Task brief: Starting at the first line of the data below, repeat each line word for word up to and including the line with "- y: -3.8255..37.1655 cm".

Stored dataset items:
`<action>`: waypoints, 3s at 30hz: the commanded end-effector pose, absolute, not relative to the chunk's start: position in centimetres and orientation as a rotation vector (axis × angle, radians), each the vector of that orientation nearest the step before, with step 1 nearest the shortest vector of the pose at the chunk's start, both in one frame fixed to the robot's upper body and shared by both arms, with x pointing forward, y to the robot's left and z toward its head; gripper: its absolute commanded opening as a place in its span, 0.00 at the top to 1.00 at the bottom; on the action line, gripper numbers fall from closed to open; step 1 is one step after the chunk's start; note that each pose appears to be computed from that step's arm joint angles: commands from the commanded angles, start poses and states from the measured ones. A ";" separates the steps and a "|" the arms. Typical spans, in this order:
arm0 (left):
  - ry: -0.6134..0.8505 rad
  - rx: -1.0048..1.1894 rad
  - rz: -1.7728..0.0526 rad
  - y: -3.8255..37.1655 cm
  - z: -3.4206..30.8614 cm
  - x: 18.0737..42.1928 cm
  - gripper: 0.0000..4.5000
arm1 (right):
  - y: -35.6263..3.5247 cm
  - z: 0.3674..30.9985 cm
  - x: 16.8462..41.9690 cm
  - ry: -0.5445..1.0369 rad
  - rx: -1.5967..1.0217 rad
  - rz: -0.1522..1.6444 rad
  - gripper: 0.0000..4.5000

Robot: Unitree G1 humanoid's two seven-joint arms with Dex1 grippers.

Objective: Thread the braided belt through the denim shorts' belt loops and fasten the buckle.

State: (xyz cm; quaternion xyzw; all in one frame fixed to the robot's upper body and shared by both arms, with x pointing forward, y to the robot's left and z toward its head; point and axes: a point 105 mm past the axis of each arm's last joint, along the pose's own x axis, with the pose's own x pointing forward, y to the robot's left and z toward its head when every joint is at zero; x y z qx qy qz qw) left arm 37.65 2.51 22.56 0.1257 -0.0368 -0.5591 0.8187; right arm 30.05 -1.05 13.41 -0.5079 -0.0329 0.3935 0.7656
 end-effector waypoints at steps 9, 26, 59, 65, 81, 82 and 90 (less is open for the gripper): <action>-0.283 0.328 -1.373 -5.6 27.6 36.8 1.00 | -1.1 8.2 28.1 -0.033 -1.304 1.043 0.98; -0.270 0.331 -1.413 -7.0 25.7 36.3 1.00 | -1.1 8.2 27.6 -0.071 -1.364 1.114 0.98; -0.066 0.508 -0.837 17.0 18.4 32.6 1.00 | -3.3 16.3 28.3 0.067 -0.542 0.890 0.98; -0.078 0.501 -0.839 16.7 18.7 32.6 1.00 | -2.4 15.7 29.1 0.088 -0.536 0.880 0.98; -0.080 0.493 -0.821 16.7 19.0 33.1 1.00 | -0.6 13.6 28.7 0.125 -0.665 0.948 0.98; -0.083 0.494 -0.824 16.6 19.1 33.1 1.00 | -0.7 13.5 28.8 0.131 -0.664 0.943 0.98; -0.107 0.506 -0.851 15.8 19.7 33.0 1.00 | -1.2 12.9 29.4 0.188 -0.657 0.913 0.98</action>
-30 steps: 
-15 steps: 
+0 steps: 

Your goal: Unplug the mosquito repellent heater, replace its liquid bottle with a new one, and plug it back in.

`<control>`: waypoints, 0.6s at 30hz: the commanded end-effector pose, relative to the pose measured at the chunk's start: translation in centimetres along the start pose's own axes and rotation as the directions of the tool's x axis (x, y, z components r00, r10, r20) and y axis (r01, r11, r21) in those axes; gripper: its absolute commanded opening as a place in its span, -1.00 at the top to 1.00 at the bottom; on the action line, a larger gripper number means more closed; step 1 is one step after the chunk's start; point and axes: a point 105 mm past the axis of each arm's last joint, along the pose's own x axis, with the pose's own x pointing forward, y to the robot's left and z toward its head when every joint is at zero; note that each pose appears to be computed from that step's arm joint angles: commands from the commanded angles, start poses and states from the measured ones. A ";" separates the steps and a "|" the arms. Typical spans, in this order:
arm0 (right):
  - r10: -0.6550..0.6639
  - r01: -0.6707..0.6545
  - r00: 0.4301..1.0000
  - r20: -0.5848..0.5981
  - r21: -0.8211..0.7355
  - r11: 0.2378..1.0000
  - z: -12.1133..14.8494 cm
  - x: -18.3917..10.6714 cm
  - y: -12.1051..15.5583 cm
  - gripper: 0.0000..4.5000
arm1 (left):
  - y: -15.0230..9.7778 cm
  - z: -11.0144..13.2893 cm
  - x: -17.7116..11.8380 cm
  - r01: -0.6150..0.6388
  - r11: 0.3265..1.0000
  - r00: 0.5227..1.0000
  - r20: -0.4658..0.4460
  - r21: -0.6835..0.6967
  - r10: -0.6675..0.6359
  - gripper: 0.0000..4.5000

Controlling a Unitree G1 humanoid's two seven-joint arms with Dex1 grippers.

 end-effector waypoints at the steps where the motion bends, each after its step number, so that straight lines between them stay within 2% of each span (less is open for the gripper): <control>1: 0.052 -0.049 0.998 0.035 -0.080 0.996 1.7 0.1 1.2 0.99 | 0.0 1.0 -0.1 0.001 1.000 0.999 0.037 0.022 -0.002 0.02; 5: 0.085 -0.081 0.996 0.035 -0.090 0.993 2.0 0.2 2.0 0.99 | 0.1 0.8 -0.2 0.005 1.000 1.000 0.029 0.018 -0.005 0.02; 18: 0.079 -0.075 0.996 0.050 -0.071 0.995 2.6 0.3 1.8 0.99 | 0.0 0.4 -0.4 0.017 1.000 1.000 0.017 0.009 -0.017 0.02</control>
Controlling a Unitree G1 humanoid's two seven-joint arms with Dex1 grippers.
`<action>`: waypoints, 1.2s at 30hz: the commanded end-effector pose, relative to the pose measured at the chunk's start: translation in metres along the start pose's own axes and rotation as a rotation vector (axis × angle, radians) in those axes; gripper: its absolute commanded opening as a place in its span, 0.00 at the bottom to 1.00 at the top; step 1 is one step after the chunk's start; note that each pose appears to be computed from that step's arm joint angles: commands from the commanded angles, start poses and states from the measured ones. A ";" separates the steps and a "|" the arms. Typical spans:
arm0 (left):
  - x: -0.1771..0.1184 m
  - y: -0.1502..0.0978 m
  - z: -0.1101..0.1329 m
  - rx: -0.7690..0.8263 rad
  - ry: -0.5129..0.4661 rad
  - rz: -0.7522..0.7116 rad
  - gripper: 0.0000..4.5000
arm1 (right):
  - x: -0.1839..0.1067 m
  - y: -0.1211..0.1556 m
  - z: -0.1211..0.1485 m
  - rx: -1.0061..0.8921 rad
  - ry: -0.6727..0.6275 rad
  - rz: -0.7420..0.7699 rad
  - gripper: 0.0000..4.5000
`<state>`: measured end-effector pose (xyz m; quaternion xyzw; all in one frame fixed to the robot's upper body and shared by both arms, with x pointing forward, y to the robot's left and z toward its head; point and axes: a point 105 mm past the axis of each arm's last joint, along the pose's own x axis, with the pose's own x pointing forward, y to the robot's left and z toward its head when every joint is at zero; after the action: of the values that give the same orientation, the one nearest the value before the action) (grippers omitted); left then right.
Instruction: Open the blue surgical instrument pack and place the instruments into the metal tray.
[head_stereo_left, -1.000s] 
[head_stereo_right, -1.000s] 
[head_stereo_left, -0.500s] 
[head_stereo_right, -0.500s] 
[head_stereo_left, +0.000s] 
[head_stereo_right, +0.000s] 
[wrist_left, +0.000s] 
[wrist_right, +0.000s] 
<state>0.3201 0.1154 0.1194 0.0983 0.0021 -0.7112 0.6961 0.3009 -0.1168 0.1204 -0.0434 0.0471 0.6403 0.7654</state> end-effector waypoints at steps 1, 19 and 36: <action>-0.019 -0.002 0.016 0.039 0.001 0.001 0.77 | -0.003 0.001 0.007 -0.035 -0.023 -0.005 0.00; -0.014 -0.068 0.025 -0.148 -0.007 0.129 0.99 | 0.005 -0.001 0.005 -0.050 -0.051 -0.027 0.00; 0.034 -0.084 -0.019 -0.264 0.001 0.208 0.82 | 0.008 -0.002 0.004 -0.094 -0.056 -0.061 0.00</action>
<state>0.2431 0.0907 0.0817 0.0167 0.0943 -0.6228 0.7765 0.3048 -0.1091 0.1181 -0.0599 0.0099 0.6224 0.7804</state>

Result of this task:
`<action>`: waypoints, 3s at 30hz: the commanded end-effector pose, absolute, not relative to the chunk's start: position in centimetres and orientation as a rotation vector (axis × angle, radians), each the vector of that orientation nearest the step before, with step 1 nearest the shortest vector of the pose at the chunk's start, both in one frame fixed to the robot's upper body and shared by both arms, with x pointing forward, y to the robot's left and z toward its head; gripper: its absolute commanded opening as a place in its span, 0.00 at the top to 1.00 at the bottom; on the action line, gripper numbers fall from closed to open; step 1 is one step after the chunk's start; note that each pose appears to be computed from that step's arm joint angles: commands from the commanded angles, start poses and states from the measured ones. A ";" separates the steps and a "|" the arms. Typical spans, in this order:
arm0 (left):
  - ry: -0.6134..0.8505 rad
  - rx: -1.0048..1.1894 rad
  - rz: -1.7728..0.0526 rad
  - y: -3.8255..37.1655 cm

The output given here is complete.